REQUIRED WORK: Please repeat the listing exactly, starting at its first line and stopping after the line that contains "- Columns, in".

DATA FOR THIS TASK:
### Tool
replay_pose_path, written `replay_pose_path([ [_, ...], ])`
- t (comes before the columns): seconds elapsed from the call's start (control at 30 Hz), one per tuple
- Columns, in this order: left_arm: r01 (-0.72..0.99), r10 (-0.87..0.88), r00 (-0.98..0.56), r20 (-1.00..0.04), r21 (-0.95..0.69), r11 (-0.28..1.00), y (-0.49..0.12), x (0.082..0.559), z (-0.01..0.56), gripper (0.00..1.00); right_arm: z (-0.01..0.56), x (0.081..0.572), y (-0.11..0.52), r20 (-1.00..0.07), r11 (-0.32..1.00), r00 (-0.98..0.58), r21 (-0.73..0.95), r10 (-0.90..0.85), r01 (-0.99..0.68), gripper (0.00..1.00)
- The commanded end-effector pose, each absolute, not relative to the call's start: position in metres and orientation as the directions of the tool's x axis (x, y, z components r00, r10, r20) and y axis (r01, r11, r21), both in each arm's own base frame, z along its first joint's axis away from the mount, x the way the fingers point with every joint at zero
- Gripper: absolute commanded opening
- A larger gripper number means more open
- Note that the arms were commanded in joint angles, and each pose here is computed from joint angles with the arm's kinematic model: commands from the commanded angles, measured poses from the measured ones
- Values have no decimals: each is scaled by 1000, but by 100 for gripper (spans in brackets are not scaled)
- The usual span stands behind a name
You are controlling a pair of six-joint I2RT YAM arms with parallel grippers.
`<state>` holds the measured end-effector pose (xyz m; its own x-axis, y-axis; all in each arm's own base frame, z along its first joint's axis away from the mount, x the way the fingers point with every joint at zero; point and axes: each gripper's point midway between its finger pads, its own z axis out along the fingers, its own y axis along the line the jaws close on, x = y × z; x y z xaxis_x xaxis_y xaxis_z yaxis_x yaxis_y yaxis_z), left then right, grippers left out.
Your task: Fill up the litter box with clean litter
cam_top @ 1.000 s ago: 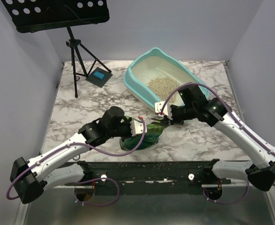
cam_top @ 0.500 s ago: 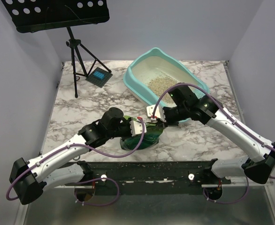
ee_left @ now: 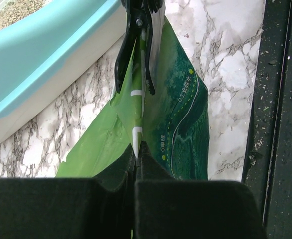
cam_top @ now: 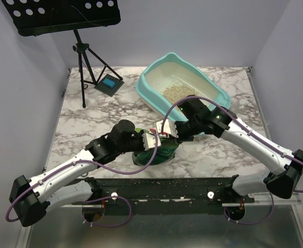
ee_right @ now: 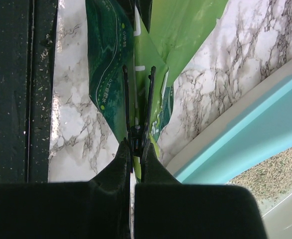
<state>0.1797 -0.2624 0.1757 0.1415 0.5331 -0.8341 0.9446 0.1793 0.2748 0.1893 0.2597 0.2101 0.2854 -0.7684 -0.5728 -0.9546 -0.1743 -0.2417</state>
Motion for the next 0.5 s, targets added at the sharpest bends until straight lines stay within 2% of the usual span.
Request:
replay_pose_path([
  [0.0,903,388,252,-887,359,234,-277,190,228,4,191,188,256,-532,-166,250,-201,-809,-965,0],
  [0.2,902,380,245,-892,353,247,-277,191,231,6,168,190,260,-502,-164,220,-152,-836,-975,3],
  [0.47,899,383,241,-892,354,258,-277,193,231,7,152,190,267,-490,-161,190,-103,-850,-982,22],
])
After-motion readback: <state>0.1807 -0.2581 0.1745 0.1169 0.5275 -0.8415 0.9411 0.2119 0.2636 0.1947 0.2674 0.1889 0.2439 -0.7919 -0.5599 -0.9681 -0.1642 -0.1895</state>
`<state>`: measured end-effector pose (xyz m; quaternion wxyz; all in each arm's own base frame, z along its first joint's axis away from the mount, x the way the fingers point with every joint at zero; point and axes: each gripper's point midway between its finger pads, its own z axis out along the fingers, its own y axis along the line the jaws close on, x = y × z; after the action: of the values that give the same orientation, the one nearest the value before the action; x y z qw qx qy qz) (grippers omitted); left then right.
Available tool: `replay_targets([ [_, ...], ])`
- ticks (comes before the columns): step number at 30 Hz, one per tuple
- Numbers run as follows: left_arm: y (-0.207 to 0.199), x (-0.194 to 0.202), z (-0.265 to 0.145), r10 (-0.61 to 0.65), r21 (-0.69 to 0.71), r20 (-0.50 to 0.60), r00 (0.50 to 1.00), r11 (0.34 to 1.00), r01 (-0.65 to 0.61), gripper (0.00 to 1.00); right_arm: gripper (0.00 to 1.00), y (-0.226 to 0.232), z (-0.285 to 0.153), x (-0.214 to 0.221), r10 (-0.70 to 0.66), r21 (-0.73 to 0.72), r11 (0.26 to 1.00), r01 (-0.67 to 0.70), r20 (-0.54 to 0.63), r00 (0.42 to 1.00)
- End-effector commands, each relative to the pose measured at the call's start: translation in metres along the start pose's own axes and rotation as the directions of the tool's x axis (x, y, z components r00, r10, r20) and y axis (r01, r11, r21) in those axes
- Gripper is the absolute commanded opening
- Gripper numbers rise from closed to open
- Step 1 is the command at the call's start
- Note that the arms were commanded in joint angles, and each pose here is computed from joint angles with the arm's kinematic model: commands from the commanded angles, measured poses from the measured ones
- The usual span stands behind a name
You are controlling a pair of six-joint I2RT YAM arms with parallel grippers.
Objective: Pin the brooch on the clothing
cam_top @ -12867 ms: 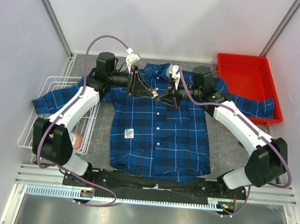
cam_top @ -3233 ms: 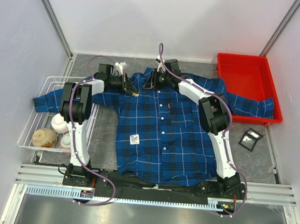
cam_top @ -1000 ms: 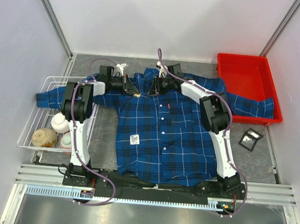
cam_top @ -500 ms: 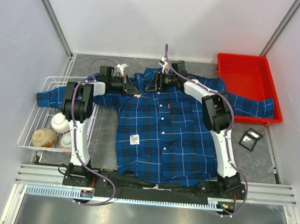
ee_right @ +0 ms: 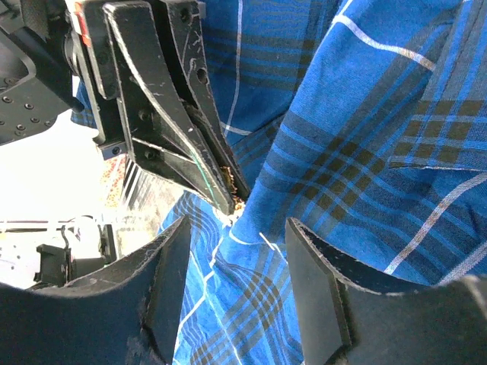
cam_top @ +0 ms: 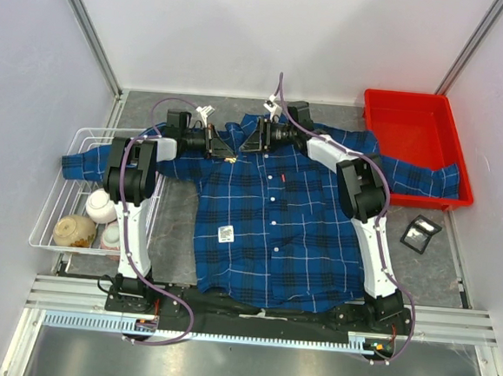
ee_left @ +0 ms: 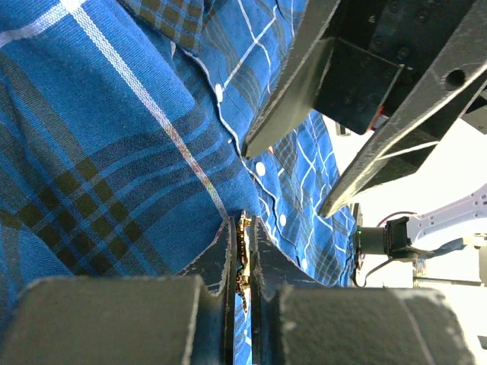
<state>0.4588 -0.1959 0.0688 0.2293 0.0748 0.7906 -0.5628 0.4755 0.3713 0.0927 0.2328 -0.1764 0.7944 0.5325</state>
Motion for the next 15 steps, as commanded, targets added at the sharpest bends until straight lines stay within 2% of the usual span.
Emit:
replay_targets([
  [1, -0.003, -0.005, -0.010, -0.002, 0.048, 0.009, 1.000, 0.999, 0.001, 0.02, 0.60, -0.001, 0.005, 0.004, 0.006, -0.057, 0.998, -0.006, -0.005, 1.000],
  [8, -0.003, -0.005, -0.010, -0.002, 0.050, 0.009, 1.000, 0.999, 0.001, 0.02, 0.56, -0.007, 0.005, 0.006, 0.020, -0.063, 0.998, -0.020, -0.005, 1.000],
  [15, -0.003, -0.007, -0.009, 0.002, 0.051, 0.017, 1.000, 0.999, -0.003, 0.02, 0.41, 0.005, 0.006, 0.008, 0.057, -0.150, 0.987, -0.058, -0.010, 0.998],
])
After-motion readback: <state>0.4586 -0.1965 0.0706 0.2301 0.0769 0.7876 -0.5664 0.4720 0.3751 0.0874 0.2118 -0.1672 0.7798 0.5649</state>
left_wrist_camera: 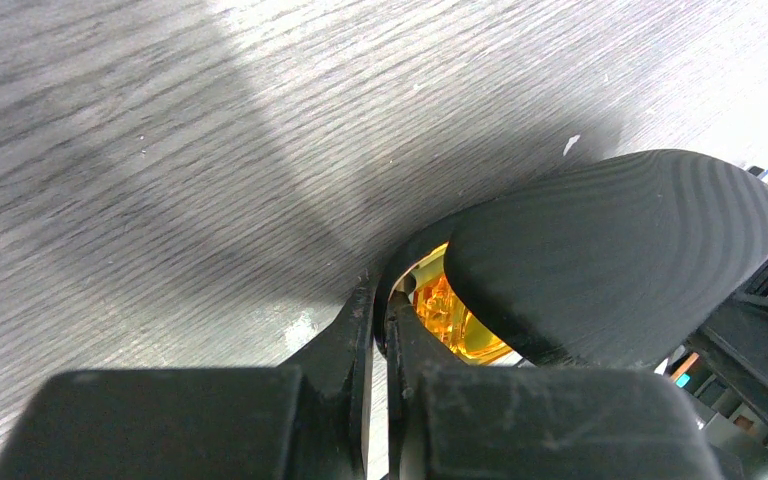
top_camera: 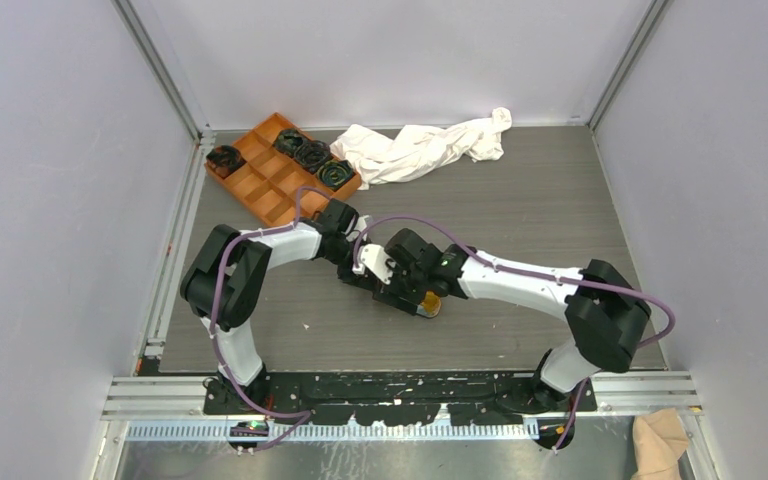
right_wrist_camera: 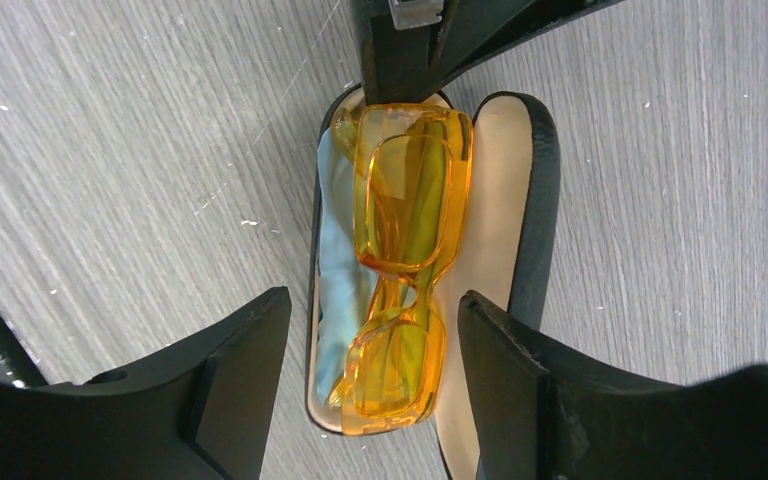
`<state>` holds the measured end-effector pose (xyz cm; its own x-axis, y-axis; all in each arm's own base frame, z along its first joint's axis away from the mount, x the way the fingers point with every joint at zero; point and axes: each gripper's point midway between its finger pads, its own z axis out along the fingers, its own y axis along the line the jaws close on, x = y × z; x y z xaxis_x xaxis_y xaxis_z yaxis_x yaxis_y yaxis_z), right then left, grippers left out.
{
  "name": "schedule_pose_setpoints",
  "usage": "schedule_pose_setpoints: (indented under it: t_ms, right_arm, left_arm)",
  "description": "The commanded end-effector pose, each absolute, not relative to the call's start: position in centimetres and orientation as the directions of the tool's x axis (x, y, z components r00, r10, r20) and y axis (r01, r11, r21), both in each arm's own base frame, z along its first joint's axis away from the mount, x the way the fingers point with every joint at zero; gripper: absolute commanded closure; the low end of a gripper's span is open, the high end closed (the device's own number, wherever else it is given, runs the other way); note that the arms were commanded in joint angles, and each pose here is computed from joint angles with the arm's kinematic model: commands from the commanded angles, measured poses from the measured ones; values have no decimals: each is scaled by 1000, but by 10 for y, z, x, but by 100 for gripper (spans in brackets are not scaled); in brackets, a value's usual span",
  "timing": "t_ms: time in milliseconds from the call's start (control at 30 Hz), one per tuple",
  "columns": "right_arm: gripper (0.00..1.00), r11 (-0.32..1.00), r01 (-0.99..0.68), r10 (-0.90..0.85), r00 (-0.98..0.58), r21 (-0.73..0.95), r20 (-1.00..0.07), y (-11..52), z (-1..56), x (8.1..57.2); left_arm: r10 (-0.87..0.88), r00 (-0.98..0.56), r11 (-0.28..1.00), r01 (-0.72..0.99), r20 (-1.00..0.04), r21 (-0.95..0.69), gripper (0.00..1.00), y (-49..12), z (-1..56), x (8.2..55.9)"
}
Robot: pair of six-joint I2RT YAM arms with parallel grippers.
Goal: Organize the sunglasses
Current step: Place the sunglasses in the sunglasses case.
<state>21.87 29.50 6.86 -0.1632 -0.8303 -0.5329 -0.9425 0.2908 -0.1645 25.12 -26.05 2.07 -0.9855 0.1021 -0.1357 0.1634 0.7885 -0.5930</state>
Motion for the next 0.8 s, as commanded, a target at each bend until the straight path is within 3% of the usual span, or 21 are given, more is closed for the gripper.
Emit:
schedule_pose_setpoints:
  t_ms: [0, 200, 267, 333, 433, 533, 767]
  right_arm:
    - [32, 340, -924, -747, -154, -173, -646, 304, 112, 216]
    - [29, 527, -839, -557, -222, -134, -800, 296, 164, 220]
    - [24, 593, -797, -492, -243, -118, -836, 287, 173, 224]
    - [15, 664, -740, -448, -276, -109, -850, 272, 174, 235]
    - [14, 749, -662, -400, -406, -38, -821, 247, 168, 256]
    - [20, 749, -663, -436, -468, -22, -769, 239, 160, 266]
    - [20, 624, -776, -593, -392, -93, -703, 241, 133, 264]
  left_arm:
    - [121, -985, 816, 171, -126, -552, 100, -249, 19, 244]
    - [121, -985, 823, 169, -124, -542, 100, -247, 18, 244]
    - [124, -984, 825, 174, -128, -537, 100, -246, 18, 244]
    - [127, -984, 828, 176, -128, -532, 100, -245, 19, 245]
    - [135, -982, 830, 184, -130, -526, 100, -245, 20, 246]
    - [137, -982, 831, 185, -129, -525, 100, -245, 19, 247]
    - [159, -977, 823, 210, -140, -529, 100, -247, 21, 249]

RESPONSE AREA:
### Tool
replay_pose_path, written `replay_pose_path([ [_, ...], ])`
- t (comes before the columns): seconds elapsed from the call's start (control at 30 Hz), one per tuple
- Columns, in this order: left_arm: r01 (-0.72..0.99), r10 (-0.87..0.88), r00 (-0.98..0.56), r20 (-1.00..0.04), r21 (-0.95..0.69), r11 (-0.28..1.00), y (-0.49..0.12), x (0.082..0.559), z (-0.01..0.56), gripper (0.00..1.00); right_arm: z (-0.01..0.56), x (0.081..0.572), y (-0.11..0.52), r20 (-1.00..0.07), r11 (-0.32..1.00), r00 (-0.98..0.58), r21 (-0.73..0.95), r10 (-0.90..0.85), r01 (-0.99..0.68), gripper (0.00..1.00)

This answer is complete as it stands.